The Age of the Traum-com
Why our TV comedies are so sad
There are some beautiful, heartfelt, hilarious comedies streaming right now that are also sad as hell. I weep-watched my way through both the second season of Apple TV+’s Shrinking, and the final season of HBO’s Somebody Somewhere. I cry-consumed Netflix’s A Man on the Inside and am still working through a bawl-binge of season two of Apple TV+s Bad Sisters. Yep, I sure do love a comedy. There’s nothing like feeling your stress level recede from chortling at those rib-tickling bits woven in around all the emotional horror. Let’s face it, the collective has entered the era of the traum-com.
For years, true crime and HBO’s Euphoria seduced us with trauma porn in a way that felt fairly self-contained. Maybe the alchemy that combined Steve Martin and death for Hulu’s Only Murders in the Building released a wacky but emotionally scarred muse who brought tons of super messed up friends. It’s almost like we, as a society, went through something major and world-altering that messed up our emotional compartmentalization. Now that sad feeling is all over the place, even in the spaces once reserved for hilarity, whether we want it or not.
At a glance, it might seem like traum-com comes from the freedom of streaming. Artists formerly confined to the boom-pat-setup-joke of traditional television get to create work that aims to keep people hooked on the story rather than keeping them around during the commercials (as long as they’re paying for the right plan).
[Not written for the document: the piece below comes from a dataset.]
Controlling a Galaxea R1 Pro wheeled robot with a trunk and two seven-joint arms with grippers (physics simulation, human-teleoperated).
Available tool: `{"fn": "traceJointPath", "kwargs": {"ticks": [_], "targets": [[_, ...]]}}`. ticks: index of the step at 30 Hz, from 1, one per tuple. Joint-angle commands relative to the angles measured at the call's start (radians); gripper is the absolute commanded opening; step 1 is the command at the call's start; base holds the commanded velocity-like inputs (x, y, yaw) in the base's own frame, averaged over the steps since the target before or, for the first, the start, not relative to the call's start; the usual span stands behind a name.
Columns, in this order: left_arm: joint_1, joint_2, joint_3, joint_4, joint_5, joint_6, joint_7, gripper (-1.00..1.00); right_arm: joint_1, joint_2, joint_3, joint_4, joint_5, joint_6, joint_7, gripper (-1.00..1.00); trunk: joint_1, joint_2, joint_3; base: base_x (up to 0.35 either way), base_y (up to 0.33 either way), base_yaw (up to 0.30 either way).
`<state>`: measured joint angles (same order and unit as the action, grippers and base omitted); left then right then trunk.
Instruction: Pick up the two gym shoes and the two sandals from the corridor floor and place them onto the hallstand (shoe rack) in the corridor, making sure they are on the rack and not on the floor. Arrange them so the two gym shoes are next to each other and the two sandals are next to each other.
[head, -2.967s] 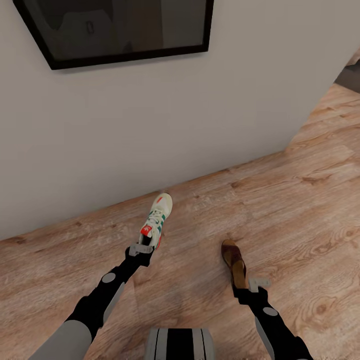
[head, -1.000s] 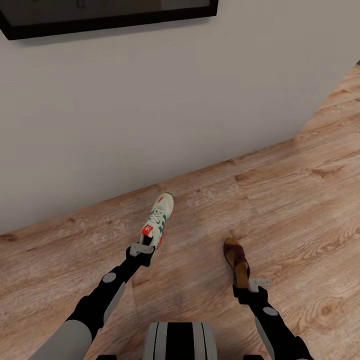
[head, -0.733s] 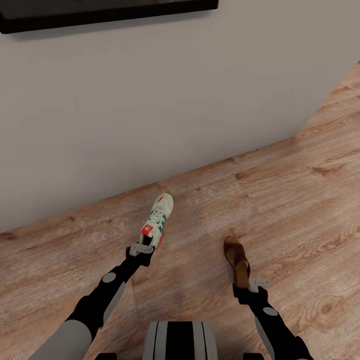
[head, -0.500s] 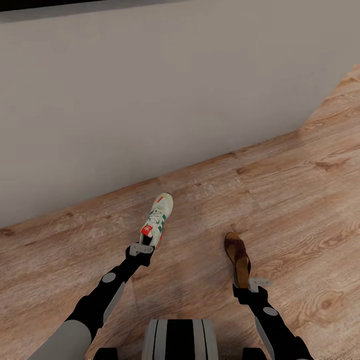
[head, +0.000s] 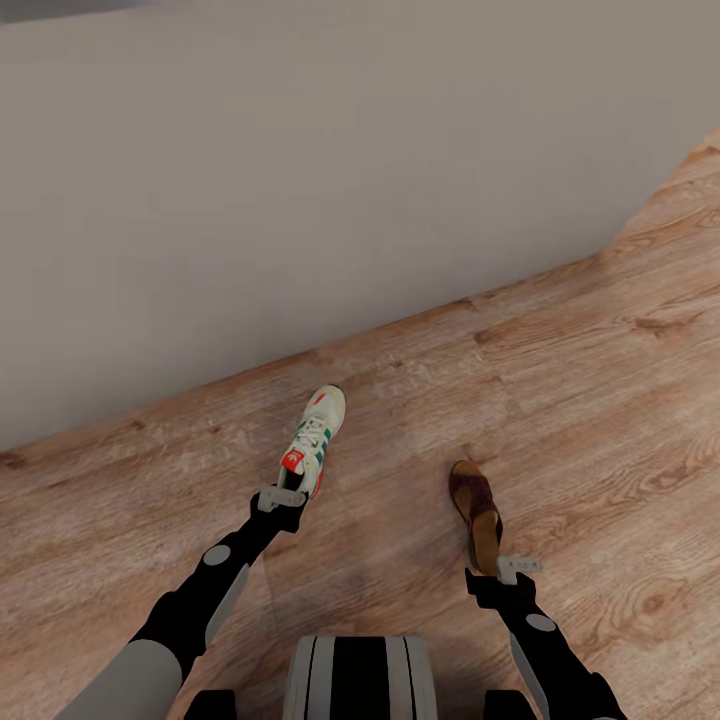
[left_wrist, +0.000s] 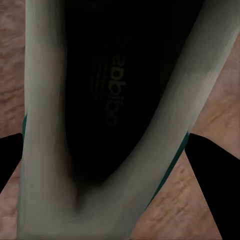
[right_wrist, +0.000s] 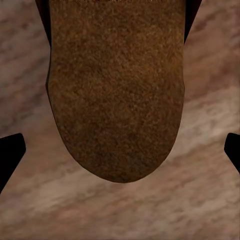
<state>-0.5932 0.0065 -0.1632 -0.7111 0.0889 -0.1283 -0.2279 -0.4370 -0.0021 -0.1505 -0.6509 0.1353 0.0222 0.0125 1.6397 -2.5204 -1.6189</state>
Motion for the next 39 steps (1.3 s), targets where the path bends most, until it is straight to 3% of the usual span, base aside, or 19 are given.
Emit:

That’s part of the change, especially regarding the aforementioned shows. But the old fogey networks feel sad too, and it’s not only because their ratings will never match the Must-See heyday again.
Take CBS’s new (and already renewed) sitcom, Georgie & Mandy’s First Marriage. As part of the Big Bang Theory Universe, it entered the scene with permission to be standard network fare. And it is, but it’s also a show about a young father who lost his beloved parent. The hilarity in the second episode involves Georgie visiting his dad’s grave to tell him how hard life is. My side already hurts from all that laughing. Get me a tissue to wipe the tears from my eyes. Because of the laughing.
CBS’s other hit sitcom, Ghosts, is more genteel than sad, but one glance at the title points to the inherent undercurrent of grief it inherently brings to the table. Every character haunting the country estate is trapped there until they can reach their rightful afterlives. They’re aware and pained by their limits and stuck with no idea how to move on. No matter how harhar any particular situation may be, there’s a bittersweet component in the show’s DNA.
Over on NBC, Reba McEntire is back with her aw, shucks schtick in Happy’s Place. She plays a woman grieving the loss of her father at the bar she inherited from him that she must run with her estranged half-sister. Though its creators didn’t mean for Happy’s Place to offer the world the same thing a show like Shrinking does, it still grew from a similarly sad soil.
The traum-com is everywhere. It could be that ongoing worldwide upheaval makes humor less hilarious. Or there’s truth to the idea that we’re all connected, and when one butterfly flaps its wings in sadness, a comedy writer’s tears fall on their screenplay. Perhaps, as jaded Gen-Xers morph from Fierce Young Subversives into the Olds in Charge, they’re unleashing their unresolved emotional issues all over their art. But then again, instead of being introspective, we could always blame the emergence of traum-com on Hulu’s The Bear. Its copious comedic accolades in no way align with that show unless getting adrenaline sweats from watching something makes you laugh.
Having said all that, the pure comedy of the world hasn’t vanished forever now just because FX’s What We Do in the Shadows is over. HBO still offers up raunchy giggles with The Sex Lives of College Girls, even though it’s not quite the same since Reneé Rapp left. ABC’s Abbott Elementary remains politely amusing. And then, there’s St. Denis Medical on NBC, which is already legitimately funny and feels like it has the potential to grow into something HAHAHA hilarious. Given the social climate and the sadness infecting myriad other shows, a healthy dosage of traditional sitcom may be just what the doctor ordered.